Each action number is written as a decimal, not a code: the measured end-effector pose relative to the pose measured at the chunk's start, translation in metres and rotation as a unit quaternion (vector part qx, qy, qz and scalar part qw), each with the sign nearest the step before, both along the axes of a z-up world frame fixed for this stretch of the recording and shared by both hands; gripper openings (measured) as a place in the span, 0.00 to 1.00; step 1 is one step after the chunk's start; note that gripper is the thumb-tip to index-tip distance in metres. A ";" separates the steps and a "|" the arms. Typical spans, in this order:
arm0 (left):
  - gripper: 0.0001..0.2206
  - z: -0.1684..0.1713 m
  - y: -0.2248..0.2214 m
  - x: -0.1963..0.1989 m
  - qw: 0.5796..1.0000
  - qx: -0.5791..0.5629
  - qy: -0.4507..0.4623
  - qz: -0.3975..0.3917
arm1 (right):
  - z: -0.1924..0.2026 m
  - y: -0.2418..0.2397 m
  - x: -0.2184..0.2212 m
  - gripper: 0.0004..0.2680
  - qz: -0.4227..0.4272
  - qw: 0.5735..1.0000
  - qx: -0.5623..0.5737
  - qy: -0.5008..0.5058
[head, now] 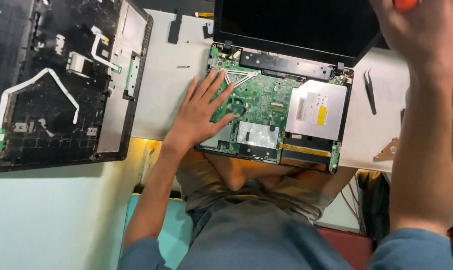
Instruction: Connecting internal motherboard components and reassembling a laptop chassis.
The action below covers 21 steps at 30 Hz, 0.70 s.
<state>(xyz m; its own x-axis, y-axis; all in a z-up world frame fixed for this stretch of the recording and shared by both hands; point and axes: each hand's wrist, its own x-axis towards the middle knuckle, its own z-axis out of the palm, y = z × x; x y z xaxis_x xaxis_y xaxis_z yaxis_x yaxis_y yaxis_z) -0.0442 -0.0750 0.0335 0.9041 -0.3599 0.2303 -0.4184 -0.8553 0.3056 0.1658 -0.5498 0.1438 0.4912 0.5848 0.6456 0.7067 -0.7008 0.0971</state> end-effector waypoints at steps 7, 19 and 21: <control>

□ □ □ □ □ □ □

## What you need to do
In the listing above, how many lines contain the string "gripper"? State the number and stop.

## Output for this exercise
3